In a week when outgoing censor James Ferman’s views on the liberalisation of pornography have made headlines, it’s worth quoting Prof. Paglia on her favourite subject: movies. Calling sex and violence ‘great principles’, she says that showing ‘every kind of mutilation or distortion or amputation or decapitation’ on screen, is ‘an attempt to discover the lost sensual physical truths about the body’.Sensual?
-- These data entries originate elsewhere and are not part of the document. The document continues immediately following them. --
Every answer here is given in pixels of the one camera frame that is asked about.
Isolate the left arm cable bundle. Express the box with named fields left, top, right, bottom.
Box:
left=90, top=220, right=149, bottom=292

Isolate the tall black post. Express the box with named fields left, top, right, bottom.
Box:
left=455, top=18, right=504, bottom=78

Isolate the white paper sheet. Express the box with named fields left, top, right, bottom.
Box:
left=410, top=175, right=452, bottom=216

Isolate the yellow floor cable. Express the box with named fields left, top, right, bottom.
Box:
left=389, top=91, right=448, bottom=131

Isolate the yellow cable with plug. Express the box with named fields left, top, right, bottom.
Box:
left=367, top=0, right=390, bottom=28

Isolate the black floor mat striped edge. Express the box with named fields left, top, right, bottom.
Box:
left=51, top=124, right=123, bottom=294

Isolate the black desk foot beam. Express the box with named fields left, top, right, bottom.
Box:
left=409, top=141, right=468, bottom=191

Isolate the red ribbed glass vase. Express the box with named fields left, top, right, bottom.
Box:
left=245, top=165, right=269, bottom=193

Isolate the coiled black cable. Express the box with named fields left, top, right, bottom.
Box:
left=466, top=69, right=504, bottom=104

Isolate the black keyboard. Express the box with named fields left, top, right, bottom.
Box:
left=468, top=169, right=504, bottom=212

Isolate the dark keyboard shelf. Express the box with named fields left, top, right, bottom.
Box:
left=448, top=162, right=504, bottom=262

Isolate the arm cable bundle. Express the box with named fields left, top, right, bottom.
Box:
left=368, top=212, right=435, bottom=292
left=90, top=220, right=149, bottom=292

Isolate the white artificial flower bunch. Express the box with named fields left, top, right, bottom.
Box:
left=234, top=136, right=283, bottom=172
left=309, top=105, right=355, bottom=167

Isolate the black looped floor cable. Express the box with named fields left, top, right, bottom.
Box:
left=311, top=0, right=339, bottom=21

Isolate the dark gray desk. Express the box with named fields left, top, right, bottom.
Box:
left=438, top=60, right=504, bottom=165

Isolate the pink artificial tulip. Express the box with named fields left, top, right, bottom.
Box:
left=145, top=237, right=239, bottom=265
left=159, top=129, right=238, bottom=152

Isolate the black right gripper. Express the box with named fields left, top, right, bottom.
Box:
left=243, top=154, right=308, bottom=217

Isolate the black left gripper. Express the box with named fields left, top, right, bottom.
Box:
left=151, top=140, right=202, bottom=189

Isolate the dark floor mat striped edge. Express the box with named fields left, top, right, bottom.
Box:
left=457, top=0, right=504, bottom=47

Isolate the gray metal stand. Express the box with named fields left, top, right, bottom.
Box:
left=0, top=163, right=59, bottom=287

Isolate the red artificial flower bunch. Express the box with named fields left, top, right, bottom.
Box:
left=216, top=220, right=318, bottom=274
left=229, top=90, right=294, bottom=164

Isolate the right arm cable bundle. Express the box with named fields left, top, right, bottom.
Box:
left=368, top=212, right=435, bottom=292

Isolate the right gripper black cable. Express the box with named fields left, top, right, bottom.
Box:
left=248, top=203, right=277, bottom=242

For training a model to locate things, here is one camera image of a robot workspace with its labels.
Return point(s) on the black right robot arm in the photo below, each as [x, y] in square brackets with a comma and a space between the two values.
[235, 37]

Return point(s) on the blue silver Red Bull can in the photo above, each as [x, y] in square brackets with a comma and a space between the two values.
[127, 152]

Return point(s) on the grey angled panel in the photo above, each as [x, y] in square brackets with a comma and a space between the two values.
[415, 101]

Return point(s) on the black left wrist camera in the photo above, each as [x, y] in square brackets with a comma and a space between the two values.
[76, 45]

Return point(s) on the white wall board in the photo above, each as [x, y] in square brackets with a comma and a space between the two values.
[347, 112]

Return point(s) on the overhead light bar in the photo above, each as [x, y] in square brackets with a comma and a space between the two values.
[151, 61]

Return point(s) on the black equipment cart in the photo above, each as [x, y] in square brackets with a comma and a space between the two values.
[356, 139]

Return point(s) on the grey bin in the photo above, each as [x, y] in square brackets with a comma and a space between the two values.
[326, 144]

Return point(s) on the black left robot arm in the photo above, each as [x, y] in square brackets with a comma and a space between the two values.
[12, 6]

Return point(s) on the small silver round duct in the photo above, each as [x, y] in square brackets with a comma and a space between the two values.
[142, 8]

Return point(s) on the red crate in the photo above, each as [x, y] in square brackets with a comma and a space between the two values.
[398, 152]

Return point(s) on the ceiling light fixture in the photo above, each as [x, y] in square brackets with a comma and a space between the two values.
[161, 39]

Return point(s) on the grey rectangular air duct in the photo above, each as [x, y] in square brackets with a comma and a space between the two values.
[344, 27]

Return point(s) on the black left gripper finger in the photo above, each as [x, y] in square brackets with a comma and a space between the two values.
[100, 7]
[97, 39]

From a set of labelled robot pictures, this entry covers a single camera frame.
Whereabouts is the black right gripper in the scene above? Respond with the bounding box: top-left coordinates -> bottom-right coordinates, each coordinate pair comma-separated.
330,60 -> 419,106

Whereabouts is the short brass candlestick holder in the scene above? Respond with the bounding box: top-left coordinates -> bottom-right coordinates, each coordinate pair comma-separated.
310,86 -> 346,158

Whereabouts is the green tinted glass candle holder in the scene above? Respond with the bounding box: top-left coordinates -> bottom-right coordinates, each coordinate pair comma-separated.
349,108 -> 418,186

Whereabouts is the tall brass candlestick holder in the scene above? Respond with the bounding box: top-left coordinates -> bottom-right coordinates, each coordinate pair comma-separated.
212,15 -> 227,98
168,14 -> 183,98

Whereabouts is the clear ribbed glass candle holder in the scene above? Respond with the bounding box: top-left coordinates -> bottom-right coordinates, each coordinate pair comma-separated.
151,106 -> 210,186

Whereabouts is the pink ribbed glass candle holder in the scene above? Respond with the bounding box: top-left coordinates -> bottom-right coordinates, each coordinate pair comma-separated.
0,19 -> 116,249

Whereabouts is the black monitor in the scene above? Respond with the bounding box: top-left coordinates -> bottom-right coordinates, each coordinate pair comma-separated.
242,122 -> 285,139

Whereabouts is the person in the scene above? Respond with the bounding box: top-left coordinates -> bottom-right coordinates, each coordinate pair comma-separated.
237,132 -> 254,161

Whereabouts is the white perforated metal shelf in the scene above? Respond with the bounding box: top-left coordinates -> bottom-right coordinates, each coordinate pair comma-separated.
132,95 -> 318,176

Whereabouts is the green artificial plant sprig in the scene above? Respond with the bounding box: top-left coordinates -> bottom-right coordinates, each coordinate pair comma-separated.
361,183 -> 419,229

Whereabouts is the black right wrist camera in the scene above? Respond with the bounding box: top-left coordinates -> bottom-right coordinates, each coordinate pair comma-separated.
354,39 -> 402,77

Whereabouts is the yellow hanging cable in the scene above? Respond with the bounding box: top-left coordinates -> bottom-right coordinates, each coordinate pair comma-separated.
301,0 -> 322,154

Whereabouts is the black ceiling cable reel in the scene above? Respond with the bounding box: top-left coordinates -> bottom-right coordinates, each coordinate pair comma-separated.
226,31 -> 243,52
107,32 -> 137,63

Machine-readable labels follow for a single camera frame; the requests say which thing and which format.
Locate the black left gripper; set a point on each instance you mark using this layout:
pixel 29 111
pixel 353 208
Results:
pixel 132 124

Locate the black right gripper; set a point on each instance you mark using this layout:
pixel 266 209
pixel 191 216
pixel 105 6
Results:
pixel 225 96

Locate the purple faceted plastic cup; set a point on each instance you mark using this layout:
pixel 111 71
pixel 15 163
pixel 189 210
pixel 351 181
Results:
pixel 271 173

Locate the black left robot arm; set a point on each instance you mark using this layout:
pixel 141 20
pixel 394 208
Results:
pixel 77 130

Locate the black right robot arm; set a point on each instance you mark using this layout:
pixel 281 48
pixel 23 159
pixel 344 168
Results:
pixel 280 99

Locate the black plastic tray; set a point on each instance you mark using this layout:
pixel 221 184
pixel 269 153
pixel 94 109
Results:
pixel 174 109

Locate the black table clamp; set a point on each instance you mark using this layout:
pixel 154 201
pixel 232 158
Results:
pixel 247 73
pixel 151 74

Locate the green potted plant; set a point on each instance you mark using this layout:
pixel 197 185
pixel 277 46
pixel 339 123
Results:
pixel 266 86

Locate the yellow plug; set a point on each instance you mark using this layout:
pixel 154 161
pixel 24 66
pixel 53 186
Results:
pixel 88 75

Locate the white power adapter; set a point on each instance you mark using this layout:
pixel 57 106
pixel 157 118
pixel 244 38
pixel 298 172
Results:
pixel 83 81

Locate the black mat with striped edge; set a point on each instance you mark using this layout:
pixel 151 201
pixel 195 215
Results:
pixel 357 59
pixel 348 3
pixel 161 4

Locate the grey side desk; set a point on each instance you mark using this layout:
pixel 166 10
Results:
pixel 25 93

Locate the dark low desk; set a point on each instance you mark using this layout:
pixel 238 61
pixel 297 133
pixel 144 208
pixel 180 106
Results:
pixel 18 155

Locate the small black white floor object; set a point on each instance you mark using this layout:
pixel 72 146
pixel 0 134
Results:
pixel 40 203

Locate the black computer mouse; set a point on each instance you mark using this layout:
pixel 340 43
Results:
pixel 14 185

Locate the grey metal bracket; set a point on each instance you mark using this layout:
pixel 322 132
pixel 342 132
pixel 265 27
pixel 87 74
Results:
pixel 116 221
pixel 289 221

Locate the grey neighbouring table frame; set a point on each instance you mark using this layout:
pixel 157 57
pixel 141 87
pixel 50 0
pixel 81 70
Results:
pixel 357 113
Here is some more. ‘...the female body, just by virtue of biology has a softness and vulnerability. Therefore when we see it being torn to ribbons we have this sense of a barbaric kind of splendour’. Splendour? Perhaps we find a clue to the sick undercurrents in this woman’s psyche when she delivers herself of the following. ‘As for the idea of taking voyeuristic pleasure in the suffering of male or female...this is going into the history of mass media and picking out this one thing and interpreting it in a very flat and quite unimaginative feminst way.’ The revealing contradiction follows immediately. ‘I always enjoy, myself, scenes where a woman is being pursued, she’s being stalked, and there’s like a slight rape innuendo, and so on. For some reason I understand it...’

I bet she does. Posturing Paglia offers up extreme opinions to cause a sensation, but those views are picked up by those glad to use them - recycling her contempt to justify their own. Porn merchants must love her. The overweening vanity of the woman (boasting on the Internet about ‘ a fierce photo of me in a purple velvet Moschino cavalier’s jacket from a 1994 Daily Mail shot’) who dismisses a whole range of feminists as ‘hangdog dowdies’, wouldn’t matter were she not used to ridicule the rest of us who actually bother to think about issues that affect the whole culture we live in, and the morality which has to be at its centre. Ah, but morality is something she despises as much as she despises people.

Who is Camille Paglia? A minor academic turned immature self-publicist who pathetically styles herself an ’Amazon’. I look up the Amazons in my classical dictionary and find a bunch of mythical women who loved war for its own sake, mutilated their girls, and were ‘situated on the borders of the known world.’ Just about it - really.